§ Task instructions
Search the data for the word "right" and copy every line where it occurs.

§ Source data
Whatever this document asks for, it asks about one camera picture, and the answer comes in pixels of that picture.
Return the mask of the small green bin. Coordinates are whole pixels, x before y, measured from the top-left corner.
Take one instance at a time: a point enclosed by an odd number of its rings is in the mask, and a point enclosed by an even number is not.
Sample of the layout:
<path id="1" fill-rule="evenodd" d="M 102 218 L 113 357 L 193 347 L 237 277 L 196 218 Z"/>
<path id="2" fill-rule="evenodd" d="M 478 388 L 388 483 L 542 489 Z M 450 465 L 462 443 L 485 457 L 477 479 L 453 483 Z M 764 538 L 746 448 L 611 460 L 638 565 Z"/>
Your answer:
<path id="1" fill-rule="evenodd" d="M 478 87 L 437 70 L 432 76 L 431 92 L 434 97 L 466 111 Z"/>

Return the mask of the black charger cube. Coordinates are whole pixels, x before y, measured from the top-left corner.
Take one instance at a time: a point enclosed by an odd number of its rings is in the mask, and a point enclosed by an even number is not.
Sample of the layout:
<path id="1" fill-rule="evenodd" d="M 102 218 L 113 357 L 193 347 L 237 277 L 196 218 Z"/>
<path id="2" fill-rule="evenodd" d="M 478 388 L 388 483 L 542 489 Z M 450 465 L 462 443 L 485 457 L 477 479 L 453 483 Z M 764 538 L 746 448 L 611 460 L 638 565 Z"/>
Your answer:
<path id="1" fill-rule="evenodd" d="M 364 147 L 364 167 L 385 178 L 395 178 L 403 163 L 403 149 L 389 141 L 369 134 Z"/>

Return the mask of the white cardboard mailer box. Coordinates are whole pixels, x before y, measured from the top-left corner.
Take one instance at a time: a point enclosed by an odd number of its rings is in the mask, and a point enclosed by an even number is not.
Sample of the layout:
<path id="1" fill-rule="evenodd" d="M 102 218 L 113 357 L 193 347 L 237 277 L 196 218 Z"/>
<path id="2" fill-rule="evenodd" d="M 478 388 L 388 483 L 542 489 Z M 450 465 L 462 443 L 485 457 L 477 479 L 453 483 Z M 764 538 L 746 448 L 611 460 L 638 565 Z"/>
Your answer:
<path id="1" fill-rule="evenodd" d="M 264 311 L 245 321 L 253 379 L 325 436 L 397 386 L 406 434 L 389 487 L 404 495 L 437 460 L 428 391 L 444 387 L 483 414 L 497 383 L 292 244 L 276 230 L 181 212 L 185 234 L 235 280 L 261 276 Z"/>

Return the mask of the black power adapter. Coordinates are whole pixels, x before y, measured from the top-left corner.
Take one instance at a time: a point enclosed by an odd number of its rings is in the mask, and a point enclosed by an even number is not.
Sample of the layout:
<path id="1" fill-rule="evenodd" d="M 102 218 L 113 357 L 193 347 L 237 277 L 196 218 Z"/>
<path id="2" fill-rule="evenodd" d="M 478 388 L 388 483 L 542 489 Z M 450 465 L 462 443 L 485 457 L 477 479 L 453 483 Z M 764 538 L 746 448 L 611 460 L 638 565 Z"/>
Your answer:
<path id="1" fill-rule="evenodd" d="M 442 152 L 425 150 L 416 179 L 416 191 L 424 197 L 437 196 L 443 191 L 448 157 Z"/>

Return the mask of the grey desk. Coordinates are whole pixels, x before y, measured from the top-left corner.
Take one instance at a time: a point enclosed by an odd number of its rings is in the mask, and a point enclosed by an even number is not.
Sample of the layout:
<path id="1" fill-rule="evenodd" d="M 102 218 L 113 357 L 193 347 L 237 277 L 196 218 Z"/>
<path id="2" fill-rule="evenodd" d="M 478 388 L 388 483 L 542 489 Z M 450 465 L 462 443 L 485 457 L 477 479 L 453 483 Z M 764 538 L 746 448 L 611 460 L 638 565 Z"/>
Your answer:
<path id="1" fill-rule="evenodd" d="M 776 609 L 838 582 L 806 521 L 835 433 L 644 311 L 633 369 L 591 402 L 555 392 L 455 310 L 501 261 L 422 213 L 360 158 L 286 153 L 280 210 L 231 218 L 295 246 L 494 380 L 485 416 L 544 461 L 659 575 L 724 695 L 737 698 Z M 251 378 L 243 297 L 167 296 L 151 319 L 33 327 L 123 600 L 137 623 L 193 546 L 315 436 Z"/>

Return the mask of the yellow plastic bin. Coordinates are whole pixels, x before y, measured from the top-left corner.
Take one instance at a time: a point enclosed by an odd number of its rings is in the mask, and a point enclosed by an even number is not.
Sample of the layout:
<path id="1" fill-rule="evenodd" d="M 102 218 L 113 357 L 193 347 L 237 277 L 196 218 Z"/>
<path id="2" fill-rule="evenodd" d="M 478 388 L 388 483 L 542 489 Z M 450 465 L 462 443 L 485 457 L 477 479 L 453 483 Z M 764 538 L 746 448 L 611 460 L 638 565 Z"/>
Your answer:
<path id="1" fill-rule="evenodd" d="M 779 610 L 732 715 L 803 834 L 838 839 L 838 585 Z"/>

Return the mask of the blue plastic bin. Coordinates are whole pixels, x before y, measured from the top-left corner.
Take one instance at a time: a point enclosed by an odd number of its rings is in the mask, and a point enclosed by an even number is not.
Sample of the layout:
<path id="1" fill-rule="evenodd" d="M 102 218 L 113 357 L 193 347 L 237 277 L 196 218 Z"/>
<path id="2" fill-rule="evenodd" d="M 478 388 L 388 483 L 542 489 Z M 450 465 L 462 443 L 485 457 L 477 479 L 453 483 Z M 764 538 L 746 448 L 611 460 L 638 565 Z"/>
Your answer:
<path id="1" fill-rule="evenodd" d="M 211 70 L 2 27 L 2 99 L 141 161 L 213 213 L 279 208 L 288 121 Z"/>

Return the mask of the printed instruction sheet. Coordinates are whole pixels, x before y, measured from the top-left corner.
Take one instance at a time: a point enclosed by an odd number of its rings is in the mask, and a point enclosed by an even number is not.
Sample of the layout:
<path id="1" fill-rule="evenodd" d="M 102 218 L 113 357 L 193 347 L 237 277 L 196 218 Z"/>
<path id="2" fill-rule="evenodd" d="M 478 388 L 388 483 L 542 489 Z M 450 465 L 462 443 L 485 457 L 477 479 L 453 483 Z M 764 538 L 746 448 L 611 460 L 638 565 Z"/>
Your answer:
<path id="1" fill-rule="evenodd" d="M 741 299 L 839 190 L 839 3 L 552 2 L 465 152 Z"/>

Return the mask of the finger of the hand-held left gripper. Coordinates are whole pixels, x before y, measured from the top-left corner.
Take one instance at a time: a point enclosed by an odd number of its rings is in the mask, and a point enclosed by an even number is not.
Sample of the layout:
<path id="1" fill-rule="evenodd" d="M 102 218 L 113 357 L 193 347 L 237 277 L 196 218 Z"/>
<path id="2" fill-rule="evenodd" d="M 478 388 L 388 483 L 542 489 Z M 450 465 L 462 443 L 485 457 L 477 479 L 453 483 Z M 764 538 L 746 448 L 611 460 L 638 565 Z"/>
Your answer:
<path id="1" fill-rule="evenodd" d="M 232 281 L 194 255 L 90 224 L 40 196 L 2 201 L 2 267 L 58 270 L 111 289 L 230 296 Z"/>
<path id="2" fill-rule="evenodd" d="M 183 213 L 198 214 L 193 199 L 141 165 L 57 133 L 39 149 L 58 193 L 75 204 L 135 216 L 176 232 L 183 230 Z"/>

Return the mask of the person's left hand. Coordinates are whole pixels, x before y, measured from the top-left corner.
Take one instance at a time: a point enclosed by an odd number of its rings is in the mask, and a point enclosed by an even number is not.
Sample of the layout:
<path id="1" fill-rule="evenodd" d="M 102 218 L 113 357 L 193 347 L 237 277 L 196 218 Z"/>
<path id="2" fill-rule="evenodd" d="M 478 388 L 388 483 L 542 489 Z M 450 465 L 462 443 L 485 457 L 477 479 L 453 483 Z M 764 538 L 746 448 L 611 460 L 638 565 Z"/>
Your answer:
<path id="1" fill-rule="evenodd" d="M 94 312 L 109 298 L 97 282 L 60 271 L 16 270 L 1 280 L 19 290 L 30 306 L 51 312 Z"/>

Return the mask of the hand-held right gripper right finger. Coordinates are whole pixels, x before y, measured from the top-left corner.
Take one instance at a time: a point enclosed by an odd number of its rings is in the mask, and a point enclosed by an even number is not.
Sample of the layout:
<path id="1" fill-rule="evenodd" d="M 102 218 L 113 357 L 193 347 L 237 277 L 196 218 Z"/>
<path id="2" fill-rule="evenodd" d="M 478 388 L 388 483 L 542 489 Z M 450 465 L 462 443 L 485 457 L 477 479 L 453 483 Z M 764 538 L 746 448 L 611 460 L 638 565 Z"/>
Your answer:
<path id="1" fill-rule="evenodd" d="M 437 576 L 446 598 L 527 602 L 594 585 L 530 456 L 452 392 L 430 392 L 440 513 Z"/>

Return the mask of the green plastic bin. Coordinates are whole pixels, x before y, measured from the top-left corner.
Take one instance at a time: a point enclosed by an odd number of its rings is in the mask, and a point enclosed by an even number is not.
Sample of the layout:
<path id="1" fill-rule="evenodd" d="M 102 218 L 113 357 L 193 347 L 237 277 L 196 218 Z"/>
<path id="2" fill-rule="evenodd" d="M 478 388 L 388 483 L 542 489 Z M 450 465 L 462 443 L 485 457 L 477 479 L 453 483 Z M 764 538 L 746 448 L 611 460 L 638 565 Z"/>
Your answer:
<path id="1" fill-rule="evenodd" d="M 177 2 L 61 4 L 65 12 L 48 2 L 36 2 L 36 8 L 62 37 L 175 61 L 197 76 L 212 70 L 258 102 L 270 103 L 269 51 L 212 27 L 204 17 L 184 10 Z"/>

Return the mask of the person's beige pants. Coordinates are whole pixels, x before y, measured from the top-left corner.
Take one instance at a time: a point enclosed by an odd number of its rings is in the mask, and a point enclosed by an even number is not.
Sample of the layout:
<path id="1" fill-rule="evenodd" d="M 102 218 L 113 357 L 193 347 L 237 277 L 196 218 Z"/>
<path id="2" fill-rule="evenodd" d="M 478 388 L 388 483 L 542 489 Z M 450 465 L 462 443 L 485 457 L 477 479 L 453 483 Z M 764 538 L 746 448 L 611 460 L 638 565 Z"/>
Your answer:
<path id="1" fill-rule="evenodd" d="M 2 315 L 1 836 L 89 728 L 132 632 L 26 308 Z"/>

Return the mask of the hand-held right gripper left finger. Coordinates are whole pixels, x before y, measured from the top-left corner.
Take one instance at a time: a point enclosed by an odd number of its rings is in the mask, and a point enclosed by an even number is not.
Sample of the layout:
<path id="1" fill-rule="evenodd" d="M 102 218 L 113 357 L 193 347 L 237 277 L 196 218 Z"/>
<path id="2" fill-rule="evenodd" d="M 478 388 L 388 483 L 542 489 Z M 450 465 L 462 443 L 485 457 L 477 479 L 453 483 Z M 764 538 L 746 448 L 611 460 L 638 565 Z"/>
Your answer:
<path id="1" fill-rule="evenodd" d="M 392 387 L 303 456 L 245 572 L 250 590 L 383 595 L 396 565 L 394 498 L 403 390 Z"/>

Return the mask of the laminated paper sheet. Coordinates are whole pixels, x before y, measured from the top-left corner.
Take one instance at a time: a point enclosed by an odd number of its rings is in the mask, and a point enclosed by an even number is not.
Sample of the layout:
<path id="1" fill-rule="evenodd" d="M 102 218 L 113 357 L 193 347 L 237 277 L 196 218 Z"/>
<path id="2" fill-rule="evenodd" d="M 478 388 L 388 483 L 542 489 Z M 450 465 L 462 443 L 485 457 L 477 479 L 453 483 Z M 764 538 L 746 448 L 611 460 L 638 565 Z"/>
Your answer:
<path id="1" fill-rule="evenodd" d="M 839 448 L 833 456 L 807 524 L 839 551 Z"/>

§ Task result
Return the mask of the hand-held right gripper right finger. Coordinates are whole pixels, x before y, measured from the top-left corner.
Return the mask of the hand-held right gripper left finger. Coordinates are whole pixels, x before y, measured from the top-left corner.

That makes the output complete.